List all lines of the data containing the word "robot".
==== PROVIDED INFORMATION
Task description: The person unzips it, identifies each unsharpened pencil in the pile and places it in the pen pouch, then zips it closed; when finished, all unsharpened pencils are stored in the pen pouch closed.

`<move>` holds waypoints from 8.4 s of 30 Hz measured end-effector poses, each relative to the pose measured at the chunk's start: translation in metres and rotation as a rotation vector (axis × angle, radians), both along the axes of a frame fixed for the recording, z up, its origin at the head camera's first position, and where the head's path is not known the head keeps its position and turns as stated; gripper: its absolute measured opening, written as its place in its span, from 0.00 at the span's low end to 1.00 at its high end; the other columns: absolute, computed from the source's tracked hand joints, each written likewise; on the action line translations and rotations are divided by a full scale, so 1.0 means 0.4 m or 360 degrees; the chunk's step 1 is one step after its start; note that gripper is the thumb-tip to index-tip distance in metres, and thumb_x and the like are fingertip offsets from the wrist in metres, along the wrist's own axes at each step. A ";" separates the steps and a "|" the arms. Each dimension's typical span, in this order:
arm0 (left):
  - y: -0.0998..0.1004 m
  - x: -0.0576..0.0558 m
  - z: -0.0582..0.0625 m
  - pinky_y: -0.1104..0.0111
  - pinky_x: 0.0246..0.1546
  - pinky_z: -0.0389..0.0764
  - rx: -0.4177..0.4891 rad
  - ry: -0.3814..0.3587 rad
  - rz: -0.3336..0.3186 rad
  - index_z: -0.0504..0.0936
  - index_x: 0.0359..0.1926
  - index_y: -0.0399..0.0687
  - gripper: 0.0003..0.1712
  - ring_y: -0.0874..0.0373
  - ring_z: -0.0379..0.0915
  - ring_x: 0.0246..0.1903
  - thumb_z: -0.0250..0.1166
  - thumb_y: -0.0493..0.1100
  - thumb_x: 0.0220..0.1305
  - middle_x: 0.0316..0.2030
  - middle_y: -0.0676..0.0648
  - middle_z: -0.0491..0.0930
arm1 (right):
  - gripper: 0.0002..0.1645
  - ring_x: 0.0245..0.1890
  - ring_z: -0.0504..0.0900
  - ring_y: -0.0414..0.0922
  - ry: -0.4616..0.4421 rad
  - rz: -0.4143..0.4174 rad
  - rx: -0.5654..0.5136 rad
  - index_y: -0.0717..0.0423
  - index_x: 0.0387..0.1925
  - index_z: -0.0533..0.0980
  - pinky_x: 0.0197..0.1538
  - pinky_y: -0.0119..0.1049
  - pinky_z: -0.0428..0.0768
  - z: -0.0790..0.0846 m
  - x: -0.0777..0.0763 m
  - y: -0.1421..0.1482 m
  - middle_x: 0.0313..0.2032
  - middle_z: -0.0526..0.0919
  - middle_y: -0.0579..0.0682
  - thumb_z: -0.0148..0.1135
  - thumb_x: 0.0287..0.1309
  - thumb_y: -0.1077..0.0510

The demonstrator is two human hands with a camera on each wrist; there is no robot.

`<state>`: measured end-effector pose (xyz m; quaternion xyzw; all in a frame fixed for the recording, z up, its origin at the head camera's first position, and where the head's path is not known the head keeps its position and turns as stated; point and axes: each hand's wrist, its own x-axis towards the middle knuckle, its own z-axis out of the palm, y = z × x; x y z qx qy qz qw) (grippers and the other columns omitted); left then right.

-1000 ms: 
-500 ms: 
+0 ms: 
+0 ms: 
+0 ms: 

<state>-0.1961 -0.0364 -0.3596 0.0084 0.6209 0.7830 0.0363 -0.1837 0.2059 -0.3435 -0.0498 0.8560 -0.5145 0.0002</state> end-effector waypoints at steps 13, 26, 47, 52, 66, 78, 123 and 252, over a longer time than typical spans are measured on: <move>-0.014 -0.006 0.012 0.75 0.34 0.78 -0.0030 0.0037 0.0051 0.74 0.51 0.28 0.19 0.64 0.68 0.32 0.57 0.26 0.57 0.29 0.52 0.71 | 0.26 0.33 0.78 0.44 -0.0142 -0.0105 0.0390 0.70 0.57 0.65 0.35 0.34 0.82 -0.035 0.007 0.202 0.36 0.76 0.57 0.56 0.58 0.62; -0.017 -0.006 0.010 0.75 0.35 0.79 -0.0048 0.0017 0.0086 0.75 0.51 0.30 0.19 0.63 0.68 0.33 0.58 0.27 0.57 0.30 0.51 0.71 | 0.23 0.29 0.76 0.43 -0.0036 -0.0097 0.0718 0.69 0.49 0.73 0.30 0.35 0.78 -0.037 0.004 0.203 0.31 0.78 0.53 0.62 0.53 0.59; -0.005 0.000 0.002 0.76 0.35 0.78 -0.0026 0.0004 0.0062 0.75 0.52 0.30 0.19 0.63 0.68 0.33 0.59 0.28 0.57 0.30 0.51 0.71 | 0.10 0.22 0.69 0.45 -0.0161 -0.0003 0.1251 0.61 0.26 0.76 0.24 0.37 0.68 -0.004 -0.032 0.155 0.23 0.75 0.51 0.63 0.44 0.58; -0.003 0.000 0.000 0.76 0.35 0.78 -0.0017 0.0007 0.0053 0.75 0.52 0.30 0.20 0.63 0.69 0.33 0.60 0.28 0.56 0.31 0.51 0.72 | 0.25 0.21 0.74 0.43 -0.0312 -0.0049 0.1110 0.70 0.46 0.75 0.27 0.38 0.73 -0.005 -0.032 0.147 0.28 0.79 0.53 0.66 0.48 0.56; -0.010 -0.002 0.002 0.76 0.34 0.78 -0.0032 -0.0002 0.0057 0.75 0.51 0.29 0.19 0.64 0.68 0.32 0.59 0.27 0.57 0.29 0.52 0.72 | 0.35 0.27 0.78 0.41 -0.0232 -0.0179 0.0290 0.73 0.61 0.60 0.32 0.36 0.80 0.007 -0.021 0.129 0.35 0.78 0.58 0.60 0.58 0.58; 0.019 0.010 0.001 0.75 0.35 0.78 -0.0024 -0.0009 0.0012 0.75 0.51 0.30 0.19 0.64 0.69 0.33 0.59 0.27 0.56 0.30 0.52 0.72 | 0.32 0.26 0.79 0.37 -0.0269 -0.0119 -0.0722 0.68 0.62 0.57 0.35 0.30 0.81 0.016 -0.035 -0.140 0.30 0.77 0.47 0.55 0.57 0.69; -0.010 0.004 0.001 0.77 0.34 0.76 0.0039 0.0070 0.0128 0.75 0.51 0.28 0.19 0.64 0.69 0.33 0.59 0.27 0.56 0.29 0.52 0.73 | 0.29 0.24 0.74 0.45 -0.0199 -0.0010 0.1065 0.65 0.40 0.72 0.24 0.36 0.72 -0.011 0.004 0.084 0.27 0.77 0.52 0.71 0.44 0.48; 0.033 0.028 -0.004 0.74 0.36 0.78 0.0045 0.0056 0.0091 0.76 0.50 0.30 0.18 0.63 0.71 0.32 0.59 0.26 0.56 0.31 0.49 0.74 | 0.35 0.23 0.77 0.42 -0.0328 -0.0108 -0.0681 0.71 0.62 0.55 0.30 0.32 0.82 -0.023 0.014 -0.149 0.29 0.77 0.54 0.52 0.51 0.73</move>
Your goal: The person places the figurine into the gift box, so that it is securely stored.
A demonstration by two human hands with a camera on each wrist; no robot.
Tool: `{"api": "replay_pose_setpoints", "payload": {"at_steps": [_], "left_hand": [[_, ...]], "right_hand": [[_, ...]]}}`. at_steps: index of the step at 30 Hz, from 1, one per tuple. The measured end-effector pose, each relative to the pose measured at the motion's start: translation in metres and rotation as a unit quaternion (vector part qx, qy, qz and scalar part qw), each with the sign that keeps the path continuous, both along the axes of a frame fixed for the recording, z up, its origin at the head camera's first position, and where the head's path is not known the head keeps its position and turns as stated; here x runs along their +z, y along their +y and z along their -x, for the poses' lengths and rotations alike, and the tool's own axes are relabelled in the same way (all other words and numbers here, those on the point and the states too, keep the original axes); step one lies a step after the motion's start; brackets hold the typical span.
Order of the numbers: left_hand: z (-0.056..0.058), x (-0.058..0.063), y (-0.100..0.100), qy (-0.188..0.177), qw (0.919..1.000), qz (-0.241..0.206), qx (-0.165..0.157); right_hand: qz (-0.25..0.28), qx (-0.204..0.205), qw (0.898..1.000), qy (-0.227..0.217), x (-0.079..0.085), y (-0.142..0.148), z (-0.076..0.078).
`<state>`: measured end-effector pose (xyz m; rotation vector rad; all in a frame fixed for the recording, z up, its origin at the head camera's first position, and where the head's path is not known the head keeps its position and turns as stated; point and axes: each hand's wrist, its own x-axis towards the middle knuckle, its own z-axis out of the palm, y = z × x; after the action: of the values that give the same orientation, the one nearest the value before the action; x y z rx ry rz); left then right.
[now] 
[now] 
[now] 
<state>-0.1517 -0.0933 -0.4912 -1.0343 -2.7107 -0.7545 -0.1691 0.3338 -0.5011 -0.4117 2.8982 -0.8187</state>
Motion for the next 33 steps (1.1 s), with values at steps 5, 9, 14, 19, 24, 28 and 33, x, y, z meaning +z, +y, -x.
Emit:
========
> **EXERCISE SOLUTION**:
The demonstrator is two human hands with a camera on each wrist; there is no robot.
A demonstration by two human hands with a camera on each wrist; no robot.

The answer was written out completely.